About this exercise - Set down exactly the lines from the one containing "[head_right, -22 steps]" to the final line of the records below, with every picture omitted.

Source data -
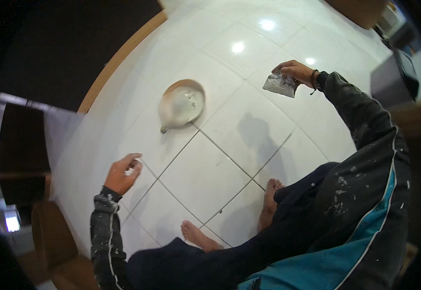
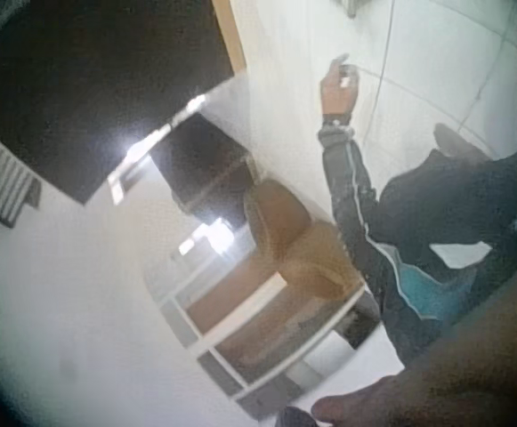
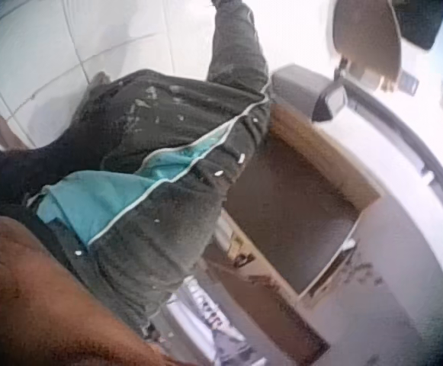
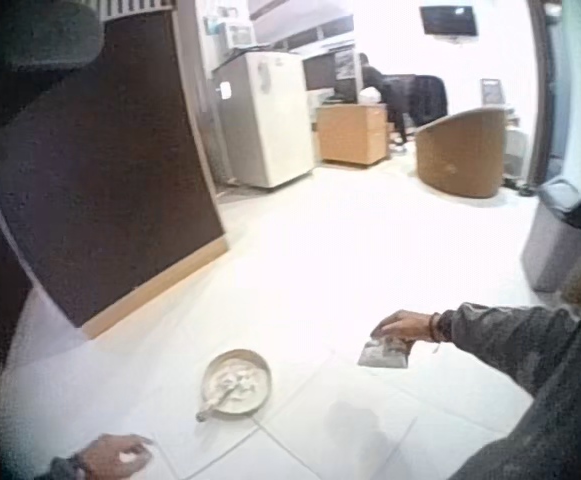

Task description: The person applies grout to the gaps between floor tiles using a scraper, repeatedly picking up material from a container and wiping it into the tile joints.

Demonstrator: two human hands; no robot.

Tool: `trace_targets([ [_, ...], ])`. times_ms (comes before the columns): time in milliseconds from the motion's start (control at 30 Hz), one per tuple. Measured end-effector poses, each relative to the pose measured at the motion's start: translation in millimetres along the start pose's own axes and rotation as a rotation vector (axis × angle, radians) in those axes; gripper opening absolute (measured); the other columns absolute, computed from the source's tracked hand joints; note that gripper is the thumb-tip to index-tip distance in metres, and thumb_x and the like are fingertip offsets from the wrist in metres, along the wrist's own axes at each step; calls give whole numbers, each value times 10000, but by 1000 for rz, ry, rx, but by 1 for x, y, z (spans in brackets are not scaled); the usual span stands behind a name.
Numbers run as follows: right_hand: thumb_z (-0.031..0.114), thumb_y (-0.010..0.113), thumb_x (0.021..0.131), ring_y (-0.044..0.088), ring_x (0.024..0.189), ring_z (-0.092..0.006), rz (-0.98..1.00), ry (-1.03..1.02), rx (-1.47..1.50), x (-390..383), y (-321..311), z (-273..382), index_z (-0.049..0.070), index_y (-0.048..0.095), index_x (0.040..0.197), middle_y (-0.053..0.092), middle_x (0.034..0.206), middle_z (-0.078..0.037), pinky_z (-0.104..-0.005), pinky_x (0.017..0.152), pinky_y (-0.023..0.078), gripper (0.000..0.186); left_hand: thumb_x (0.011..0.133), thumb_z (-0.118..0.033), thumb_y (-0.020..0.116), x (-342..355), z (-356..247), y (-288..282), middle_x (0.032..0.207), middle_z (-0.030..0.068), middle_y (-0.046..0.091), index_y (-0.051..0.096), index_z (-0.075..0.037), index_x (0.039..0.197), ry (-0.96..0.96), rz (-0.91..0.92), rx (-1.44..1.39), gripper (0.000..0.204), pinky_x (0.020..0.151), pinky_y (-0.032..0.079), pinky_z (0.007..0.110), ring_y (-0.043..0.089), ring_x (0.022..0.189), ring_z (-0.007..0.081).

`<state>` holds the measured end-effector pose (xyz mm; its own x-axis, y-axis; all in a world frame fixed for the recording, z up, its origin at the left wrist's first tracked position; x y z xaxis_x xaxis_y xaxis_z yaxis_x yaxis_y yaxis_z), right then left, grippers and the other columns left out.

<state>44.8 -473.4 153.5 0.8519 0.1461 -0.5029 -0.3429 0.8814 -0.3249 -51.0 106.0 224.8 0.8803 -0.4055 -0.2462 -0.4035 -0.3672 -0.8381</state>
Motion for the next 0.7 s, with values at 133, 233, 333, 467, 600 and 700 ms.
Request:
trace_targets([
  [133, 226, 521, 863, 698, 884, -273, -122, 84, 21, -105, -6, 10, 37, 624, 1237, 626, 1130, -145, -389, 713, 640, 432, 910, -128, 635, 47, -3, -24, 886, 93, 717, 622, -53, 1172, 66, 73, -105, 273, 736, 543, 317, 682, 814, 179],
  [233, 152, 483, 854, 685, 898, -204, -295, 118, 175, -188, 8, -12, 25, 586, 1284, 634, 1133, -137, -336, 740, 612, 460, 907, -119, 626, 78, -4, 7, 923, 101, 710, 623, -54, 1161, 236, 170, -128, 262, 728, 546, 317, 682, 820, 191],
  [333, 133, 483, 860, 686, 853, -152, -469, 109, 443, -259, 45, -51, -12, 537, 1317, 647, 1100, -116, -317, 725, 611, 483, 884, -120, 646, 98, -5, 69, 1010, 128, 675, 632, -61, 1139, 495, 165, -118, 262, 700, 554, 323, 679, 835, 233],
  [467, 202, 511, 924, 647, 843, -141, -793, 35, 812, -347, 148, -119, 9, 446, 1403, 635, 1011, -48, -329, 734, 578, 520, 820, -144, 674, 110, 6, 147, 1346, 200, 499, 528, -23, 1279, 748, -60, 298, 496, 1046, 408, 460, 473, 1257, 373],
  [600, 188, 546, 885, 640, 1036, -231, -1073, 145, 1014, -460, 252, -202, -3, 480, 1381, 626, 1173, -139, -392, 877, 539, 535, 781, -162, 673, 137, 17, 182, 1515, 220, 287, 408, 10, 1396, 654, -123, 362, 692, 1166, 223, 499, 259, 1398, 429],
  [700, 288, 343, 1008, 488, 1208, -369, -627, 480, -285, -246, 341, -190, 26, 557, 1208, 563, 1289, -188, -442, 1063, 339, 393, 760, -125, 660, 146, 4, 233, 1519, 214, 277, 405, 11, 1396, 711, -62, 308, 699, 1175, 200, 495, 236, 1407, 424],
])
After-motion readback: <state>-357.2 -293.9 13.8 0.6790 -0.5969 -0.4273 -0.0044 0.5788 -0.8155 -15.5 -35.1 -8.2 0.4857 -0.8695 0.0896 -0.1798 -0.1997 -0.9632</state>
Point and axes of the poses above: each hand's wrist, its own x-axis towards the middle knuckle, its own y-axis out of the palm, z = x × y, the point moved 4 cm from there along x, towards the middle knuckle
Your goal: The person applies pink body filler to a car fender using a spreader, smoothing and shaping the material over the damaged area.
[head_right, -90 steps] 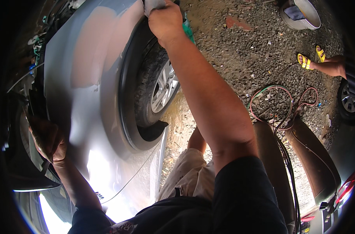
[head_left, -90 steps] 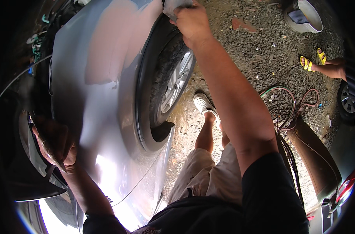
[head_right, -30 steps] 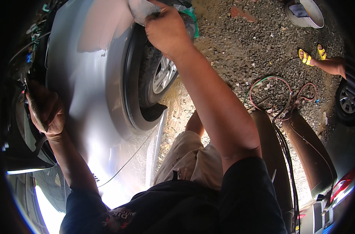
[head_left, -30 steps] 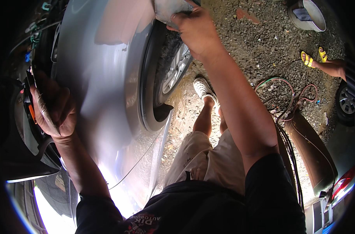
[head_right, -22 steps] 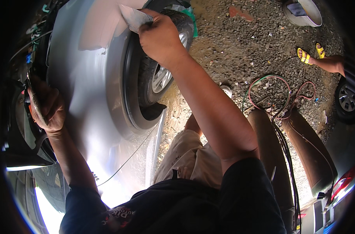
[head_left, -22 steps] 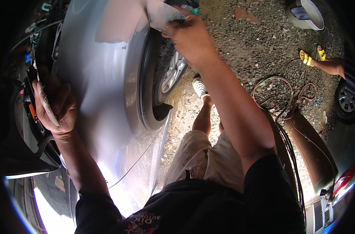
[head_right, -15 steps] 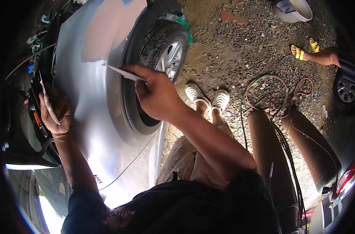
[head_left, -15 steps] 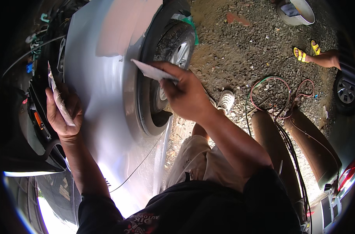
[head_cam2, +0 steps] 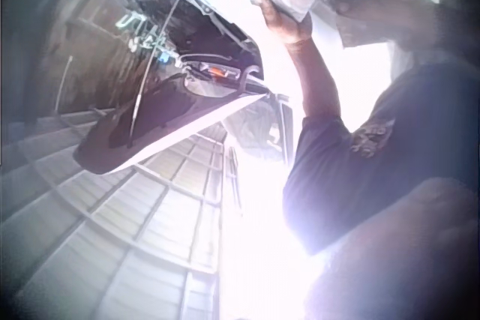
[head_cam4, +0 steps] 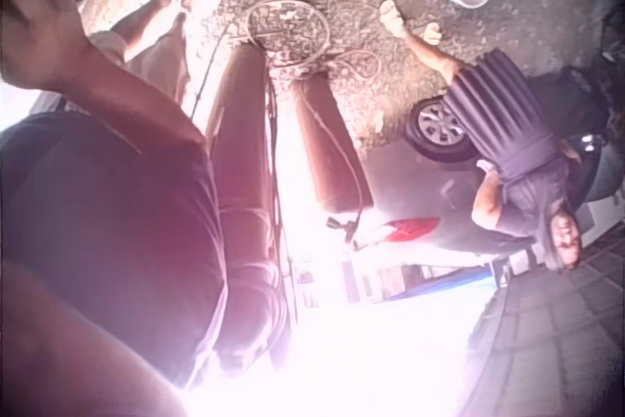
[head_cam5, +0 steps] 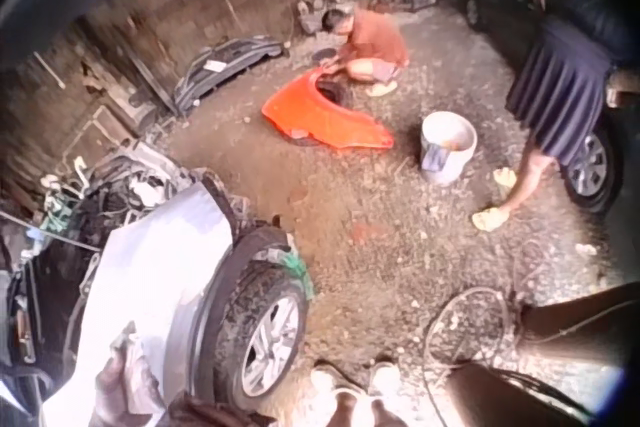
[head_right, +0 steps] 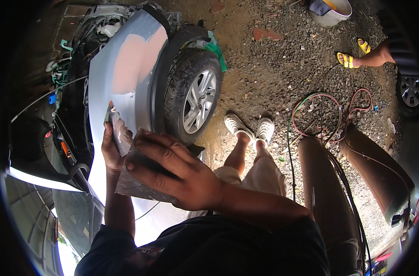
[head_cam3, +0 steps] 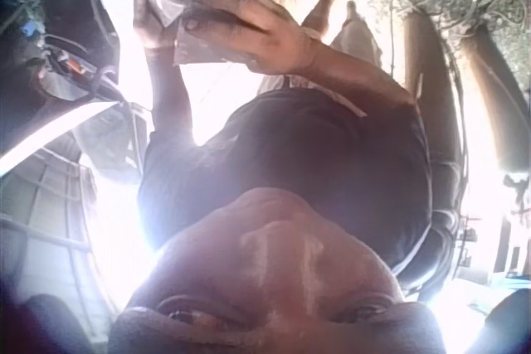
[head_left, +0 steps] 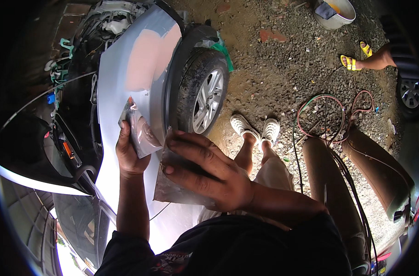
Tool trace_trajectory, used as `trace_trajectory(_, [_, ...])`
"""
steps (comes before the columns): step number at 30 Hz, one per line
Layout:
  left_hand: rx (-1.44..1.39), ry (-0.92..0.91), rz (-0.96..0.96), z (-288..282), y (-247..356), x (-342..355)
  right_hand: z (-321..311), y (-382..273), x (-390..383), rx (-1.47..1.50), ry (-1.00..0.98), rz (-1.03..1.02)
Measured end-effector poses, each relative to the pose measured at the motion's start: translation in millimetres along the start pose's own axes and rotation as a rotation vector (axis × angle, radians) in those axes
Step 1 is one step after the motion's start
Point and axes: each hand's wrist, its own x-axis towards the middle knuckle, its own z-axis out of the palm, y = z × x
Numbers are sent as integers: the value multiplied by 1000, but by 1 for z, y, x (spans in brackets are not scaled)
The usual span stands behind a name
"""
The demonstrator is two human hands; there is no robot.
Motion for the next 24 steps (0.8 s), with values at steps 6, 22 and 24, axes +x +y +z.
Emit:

Answer -
[head_right, -22 steps] 
[head_left, -22 steps] 
[head_right, -15 steps] 
[head_left, -15 steps] 
[head_cam2, +0 steps] 
[head_cam4, +0 steps] 
[head_cam5, +0 steps] 
[head_right, +0 steps] 
[head_cam3, +0 steps] 
[head_left, +0 steps] 
Tool trace_trajectory, used as `trace_trajectory(_, [_, ...])`
"""
steps (comes before the columns): step number at 30 Hz, one per line
Layout:
  left_hand: rx (-1.44..1.39), ry (-0.92..0.91), rz (-0.96..0.96), z (-288..282), y (-247..356), x (-342..355)
  right_hand: z (-321..311), y (-382..273), x (-390..383), rx (-1.47..1.50), ry (-1.00..0.98), rz (-1.03..1.02)
Measured end-effector poses, each relative to the pose measured at the motion's start: translation in millimetres along the start pose's own axes and rotation as a rotation vector (axis × angle, radians) in those axes
Step 1 is one step after the motion's start
Point and axes: each hand's wrist, its own x-axis towards the middle knuckle, its own z-axis out of the palm, y = z × x
Numbers are sent as integers: the value multiplied by 1000, but by 1 for z, y, x (spans in brackets are not scaled)
The usual span stands behind a name
"""
The demonstrator is two human hands; there is no robot.
Motion for the next 24 steps (0.8 s), with values at steps 6, 22 and 24, axes +x +y +z.
Emit:

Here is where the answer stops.